[Task description] Copy exactly the lines of the material below, starting with the first and including the line that holds "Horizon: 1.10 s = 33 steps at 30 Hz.".

---- Input for this task

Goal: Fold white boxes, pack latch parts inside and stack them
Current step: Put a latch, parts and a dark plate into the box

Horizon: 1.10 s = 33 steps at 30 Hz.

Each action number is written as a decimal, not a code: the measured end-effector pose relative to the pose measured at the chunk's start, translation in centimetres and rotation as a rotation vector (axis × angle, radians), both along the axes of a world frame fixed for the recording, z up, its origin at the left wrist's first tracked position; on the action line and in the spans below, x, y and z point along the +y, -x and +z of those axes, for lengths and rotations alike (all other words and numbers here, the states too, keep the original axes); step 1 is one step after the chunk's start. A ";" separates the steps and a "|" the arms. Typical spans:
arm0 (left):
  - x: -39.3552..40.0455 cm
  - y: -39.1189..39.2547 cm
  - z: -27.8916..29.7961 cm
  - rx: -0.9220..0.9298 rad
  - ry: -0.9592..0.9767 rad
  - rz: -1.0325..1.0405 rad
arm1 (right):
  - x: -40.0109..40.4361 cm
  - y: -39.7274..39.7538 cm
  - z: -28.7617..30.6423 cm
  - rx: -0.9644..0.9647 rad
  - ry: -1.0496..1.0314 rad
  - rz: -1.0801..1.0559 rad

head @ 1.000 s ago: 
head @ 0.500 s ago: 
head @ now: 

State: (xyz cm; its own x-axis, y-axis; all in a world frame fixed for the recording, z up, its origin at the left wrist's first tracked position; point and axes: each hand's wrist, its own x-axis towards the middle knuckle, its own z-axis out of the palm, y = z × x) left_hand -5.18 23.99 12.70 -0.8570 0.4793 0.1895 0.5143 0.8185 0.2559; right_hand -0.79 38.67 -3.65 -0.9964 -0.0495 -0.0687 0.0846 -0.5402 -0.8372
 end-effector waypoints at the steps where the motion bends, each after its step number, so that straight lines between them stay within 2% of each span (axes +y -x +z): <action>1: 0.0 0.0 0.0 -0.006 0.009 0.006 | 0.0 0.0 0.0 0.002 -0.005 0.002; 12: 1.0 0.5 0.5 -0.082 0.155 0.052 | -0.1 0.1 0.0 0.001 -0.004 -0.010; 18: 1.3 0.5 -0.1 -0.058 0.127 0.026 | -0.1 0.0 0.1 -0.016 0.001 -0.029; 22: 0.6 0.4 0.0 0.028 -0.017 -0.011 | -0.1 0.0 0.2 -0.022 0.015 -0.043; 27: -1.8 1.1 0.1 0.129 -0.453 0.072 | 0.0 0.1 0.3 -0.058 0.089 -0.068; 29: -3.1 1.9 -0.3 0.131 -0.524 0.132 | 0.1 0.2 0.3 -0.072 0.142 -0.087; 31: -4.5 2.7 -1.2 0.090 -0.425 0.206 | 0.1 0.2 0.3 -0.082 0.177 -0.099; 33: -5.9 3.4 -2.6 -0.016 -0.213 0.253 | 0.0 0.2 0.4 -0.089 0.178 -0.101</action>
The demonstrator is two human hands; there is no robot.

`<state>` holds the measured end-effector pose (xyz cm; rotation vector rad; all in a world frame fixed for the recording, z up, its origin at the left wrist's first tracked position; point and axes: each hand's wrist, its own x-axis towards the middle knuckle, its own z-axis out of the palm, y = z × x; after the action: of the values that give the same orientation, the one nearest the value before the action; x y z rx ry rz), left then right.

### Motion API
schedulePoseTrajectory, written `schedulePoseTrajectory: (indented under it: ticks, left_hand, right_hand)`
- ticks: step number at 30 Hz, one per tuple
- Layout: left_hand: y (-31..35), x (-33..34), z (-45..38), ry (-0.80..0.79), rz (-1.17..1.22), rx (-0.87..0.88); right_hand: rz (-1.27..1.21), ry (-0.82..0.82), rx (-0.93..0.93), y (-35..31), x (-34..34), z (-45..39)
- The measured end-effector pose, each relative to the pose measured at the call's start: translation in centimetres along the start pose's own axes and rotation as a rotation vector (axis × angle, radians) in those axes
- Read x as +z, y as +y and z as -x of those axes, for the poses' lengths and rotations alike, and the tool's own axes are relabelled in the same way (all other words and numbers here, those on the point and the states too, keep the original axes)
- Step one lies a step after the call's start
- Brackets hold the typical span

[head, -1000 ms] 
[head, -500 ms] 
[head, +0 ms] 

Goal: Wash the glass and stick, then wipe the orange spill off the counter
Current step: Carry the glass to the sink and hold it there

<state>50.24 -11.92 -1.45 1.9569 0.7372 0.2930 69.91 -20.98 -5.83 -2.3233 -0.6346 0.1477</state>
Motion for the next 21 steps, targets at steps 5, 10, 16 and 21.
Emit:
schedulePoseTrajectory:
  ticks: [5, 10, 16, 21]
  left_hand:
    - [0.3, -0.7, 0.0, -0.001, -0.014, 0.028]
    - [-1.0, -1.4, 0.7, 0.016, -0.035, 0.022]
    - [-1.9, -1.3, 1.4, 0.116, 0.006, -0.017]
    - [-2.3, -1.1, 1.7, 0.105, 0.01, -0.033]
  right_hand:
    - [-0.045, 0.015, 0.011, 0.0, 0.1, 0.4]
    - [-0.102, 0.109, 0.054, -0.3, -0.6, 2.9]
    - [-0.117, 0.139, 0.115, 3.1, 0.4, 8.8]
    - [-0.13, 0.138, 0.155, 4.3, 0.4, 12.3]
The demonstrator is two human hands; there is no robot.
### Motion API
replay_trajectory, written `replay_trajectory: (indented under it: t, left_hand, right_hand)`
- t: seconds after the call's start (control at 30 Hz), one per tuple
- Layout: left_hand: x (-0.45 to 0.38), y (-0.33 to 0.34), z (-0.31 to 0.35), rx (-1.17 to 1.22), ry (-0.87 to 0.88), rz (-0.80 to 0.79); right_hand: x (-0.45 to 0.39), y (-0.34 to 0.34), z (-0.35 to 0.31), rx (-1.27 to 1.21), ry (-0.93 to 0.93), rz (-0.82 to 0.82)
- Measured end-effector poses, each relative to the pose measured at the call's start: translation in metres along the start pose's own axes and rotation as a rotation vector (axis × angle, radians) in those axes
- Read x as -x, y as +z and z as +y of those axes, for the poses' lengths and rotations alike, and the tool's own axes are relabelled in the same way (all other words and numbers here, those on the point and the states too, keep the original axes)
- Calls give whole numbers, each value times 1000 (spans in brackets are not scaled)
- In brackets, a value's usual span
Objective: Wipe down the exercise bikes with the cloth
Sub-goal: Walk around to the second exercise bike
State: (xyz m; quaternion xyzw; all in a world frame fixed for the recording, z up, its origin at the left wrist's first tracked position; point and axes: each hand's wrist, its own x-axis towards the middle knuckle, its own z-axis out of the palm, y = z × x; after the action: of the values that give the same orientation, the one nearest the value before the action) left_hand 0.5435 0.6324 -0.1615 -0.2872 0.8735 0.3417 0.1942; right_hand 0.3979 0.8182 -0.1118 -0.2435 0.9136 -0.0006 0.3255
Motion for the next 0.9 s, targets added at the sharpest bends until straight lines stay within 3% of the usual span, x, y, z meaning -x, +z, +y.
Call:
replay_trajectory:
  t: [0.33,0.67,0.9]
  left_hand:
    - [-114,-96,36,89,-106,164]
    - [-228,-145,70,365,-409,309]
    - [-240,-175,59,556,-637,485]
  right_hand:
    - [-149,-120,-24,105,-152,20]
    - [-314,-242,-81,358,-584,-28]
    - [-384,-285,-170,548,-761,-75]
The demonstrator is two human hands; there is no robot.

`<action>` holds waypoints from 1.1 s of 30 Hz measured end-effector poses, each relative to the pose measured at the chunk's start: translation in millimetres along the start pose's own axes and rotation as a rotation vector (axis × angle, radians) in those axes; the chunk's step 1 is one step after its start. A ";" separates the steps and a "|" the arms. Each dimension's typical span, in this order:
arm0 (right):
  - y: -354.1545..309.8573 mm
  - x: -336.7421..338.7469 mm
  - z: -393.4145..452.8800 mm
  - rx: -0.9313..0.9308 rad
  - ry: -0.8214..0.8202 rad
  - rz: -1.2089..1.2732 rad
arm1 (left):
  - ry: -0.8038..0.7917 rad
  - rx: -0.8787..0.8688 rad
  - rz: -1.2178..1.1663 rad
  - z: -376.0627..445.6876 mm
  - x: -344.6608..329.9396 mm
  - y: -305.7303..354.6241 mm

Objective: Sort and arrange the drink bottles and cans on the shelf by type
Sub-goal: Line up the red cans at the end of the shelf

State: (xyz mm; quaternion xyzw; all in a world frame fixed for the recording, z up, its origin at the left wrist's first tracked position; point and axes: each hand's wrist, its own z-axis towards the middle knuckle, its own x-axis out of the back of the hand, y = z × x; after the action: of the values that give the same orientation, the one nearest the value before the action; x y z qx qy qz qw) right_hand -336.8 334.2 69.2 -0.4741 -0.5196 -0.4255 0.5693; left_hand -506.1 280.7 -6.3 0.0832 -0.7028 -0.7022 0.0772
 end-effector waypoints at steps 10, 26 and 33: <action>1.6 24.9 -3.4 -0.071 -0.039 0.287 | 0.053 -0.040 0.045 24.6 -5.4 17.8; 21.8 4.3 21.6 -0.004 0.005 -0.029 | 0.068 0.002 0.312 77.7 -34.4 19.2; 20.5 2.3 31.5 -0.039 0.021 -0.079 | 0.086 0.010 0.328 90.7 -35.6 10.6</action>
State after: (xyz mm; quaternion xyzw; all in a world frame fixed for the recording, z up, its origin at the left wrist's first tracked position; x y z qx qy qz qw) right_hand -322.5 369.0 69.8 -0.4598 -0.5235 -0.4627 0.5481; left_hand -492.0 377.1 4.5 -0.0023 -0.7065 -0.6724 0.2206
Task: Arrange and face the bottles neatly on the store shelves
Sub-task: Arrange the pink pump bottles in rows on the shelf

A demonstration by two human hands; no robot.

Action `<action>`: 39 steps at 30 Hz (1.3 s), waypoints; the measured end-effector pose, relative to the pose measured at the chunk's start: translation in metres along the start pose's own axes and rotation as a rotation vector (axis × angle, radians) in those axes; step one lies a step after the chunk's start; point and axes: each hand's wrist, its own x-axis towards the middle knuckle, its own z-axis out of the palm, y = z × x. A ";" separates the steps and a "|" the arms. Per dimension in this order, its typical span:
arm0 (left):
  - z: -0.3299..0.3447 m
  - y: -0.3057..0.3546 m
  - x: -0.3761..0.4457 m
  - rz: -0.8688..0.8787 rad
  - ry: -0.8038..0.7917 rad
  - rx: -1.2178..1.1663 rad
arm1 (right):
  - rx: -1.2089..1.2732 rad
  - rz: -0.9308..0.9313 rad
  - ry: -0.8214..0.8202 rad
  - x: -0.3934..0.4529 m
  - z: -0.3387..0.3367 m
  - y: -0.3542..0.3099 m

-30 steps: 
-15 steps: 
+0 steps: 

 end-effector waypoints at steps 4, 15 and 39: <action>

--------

[Response to this exercise]
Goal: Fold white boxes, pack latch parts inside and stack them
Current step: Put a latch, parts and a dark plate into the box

Horizon: 1.10 s = 33 steps at 30 Hz.

Here is where the answer stops.